At other times it is when someone like a certain swimming coach from Cape Town elects to assault a black woman minding her own business because he thinks she is prostituting herself in a part of her country of birth where the expectation is that she is an “alien”.

At such times the intensity of the discussion extends to the generally taboo subject of whether or not the brand of reconciliation Mandela pursued is not part of the reason racial tensions are resurgent today.

The other reasons pertain to the stubbornly racial nature of inequalities which are increasingly amplified by the culture of crass materialism. One merely needs to watch SABC television show  Top Billing to see what I refer to.

While salivating and worshipping  displays of opulence on the one hand, the same viewers easily recall the stark racial realities when they are angry. While many get satisfaction and credibility points from criticising rabid racists, there is a far deeper problem that the country has not even begun to confront, and that is subliminal racism and prejudice in general.

If anything, the existence of extremists gives false comfort to those who practise subliminal racism that they are not racist when, in fact, they are. Open racists also help to create an environment where racism is narrowly viewed rather than seen in the wider context in which it exists.

As a consequence we continue to breed more racism, and to create false comfort with racial inequalities when we should be increasingly uncomfortable. Many shirk at the proposition that SA is still a racist society. They point to the many instances where South Africans from all races occupy the same spaces and work together in many ways, but this is superficial and somewhat dishonest.

However, we cannot claim to be a nonracial society when many still find the idea of marrying across the racial lines skin-crawling. I am also not aware of many black doctors who are generally patronised by white patients unless the said doctor is at a hospital.

These and many other similar examples fall in the realm of personal choices, but it is precisely in these categories that our true feelings about other races are to be found.

The doctor-patient relationship is incredibly private and personal. Doctors get into spaces in which only significant others and family are allowed, and even then, some family may not have similar access. The idea that a black doctor may have similar access is exactly what makes black doctors’ clientele mainly black.
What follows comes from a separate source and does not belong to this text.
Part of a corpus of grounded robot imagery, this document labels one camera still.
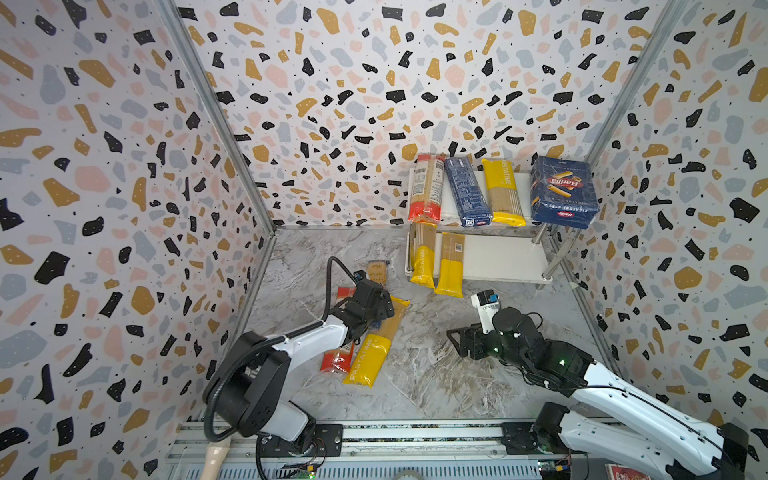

It is these same people, who are uncomfortable with nonracial personal choices, who also claim to have nonracial credentials, scream at overt racists as much as black people do, and will even march against racism if called upon to do so.

Racism survives because racist thinking has been woven into the moral fibre of our society. It is the thinking that informs our subconsciousness about who is likely to be violent, corrupt, lazy and generally inept. It is these feelings that sometimes permeate in what could otherwise pass as objective, nonracial observation or criticism.

This subliminal racism is what makes so many of us to be comfortable with unequal opportunities from birth, and make dishonest assumptions that the playing field is the same for all of the country’s children when they start life. It is not. It is black children who are less likely to have access to well-equipped schools and well-paid teachers than white children. It is the normalisation of these inequalities, not the use of the k-word   that militates against Madiba’s life dream.

Our task is soul-searching and consequent individual transformation, not just calling out open racists.